● Information supplied:
┄┄┄┄┄┄┄┄┄┄┄┄┄┄┄┄┄┄┄┄
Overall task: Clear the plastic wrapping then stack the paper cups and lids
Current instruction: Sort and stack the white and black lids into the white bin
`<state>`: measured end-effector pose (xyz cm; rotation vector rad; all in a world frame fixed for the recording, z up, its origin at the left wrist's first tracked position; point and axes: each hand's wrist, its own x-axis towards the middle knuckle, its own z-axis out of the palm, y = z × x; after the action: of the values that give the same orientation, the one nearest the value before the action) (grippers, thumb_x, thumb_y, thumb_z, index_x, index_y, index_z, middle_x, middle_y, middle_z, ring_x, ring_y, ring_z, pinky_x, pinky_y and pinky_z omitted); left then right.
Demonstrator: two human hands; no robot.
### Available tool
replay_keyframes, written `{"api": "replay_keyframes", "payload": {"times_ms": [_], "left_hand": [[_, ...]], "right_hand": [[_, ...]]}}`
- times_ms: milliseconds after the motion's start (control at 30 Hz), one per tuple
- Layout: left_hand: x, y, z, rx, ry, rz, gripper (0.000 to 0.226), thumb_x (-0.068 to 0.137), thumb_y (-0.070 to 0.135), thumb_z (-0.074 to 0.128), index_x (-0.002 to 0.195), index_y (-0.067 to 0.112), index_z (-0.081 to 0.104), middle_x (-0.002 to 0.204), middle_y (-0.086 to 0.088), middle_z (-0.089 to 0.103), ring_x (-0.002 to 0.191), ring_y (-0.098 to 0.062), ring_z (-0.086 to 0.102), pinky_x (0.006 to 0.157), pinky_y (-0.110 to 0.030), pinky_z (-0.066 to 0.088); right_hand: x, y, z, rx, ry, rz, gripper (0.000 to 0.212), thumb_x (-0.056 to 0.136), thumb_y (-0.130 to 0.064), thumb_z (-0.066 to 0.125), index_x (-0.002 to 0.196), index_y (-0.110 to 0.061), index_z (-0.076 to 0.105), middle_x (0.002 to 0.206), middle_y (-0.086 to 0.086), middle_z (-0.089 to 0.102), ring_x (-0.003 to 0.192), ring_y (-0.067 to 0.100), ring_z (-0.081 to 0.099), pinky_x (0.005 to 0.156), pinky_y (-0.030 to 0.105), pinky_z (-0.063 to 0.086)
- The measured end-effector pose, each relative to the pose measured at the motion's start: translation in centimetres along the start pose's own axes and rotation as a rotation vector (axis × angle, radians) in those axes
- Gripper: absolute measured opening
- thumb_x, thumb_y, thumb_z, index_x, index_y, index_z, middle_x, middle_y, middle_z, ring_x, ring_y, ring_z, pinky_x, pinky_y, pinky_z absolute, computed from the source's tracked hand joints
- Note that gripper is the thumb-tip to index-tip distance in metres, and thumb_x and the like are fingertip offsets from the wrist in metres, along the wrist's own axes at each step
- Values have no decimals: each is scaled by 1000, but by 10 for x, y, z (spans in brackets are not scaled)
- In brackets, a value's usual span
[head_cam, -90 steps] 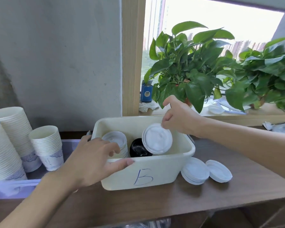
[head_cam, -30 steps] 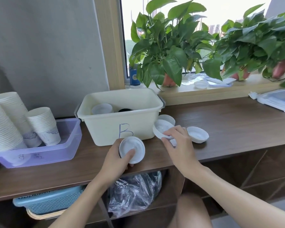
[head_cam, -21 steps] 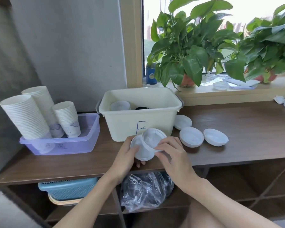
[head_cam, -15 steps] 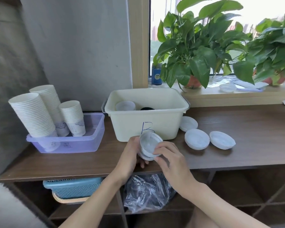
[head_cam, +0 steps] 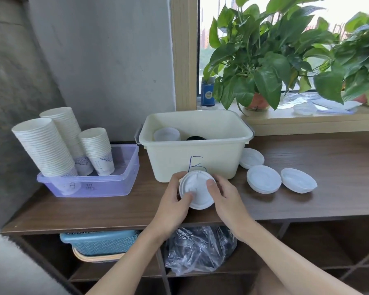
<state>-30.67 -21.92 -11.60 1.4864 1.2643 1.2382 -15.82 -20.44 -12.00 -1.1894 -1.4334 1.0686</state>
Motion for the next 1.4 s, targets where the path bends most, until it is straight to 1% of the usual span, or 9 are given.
{"api": "replay_keyframes", "payload": {"times_ms": [133, 300, 533, 767, 900, 1033, 1133, 1267, 1400], "left_hand": [[2, -5, 2, -2, -5, 19, 23, 99, 18, 54, 122, 24, 52, 109, 13, 65, 94, 11, 60, 78, -5, 43], [4, -11, 3, 8, 55, 100, 29, 94, 37, 55, 116, 21, 65, 105, 10, 73, 99, -2, 66, 82, -13, 48], [6, -18, 3, -55, 94, 131, 23, 86, 27, 60, 106, 15, 62, 92, 6, 71, 84, -3, 64, 73, -13, 47], [4, -16, 9, -27, 132, 174, 10, 84, 23, 62, 91, 18, 57, 82, 5, 64, 72, 3, 57, 67, -10, 43], [3, -14, 11, 13, 146, 169, 21, 91, 1, 63, 86, 19, 54, 77, 8, 61, 68, 5, 54, 65, -9, 41], [3, -15, 11, 20, 112, 166, 7, 88, 21, 62, 93, 21, 56, 79, 16, 66, 73, 4, 59, 68, -10, 43], [0, -14, 10, 49, 60, 173, 24, 92, 30, 60, 114, 22, 60, 99, 17, 70, 95, 1, 64, 80, -11, 46], [0, -14, 10, 7, 118, 169, 20, 90, 23, 59, 109, 19, 67, 99, 8, 74, 95, -5, 67, 81, -15, 48], [3, -15, 7, -47, 227, 85, 15, 94, 4, 60, 101, 15, 67, 91, 6, 72, 83, -4, 63, 74, -13, 46]], "right_hand": [[3, 0, 3, 6, 10, -26, 17, 100, -22, 50, 100, -18, 66, 90, 2, 68, 75, 1, 56, 67, 14, 43], [0, 0, 8, -9, 43, -84, 16, 97, -16, 53, 109, -19, 63, 98, -9, 68, 88, -2, 61, 72, 6, 43], [-5, -5, 7, -4, -23, -123, 18, 99, -15, 51, 106, -28, 61, 99, -16, 68, 89, -12, 59, 73, 2, 40], [-2, 1, 8, -46, 14, -127, 19, 97, -11, 52, 105, -26, 61, 98, -13, 68, 88, -9, 59, 72, 4, 41], [0, 4, 11, -85, 66, -128, 20, 95, -8, 53, 98, -25, 60, 90, -15, 65, 81, -12, 57, 67, 3, 39], [3, 6, 11, -104, 101, -124, 18, 95, -7, 52, 97, -22, 61, 88, -14, 65, 80, -12, 56, 66, 2, 38], [4, 7, 11, -139, 101, -141, 21, 94, -6, 53, 103, -22, 63, 95, -14, 65, 86, -8, 57, 70, 1, 38], [5, 12, 15, -221, 85, -172, 20, 93, -9, 56, 109, -16, 64, 103, -5, 66, 94, 8, 58, 76, 3, 38], [3, 12, 11, -158, -18, -165, 23, 96, -25, 56, 117, -19, 62, 108, -9, 67, 101, 2, 60, 83, 13, 43]]}}
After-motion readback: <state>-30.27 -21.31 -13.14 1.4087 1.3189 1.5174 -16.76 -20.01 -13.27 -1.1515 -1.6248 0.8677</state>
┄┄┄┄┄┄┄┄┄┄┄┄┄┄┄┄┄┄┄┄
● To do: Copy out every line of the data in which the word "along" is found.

● Output of the exercise:
- The measured end-effector pose, each relative to the pose measured at the motion's start: translation in centimetres along the start pose's own axes and rotation as a rotation vector (axis × angle, radians) in those axes
- Note that gripper is the thumb-tip to index-tip distance in metres, and thumb_x and the like are fingertip offsets from the wrist in metres, along the wrist's own axes at each step

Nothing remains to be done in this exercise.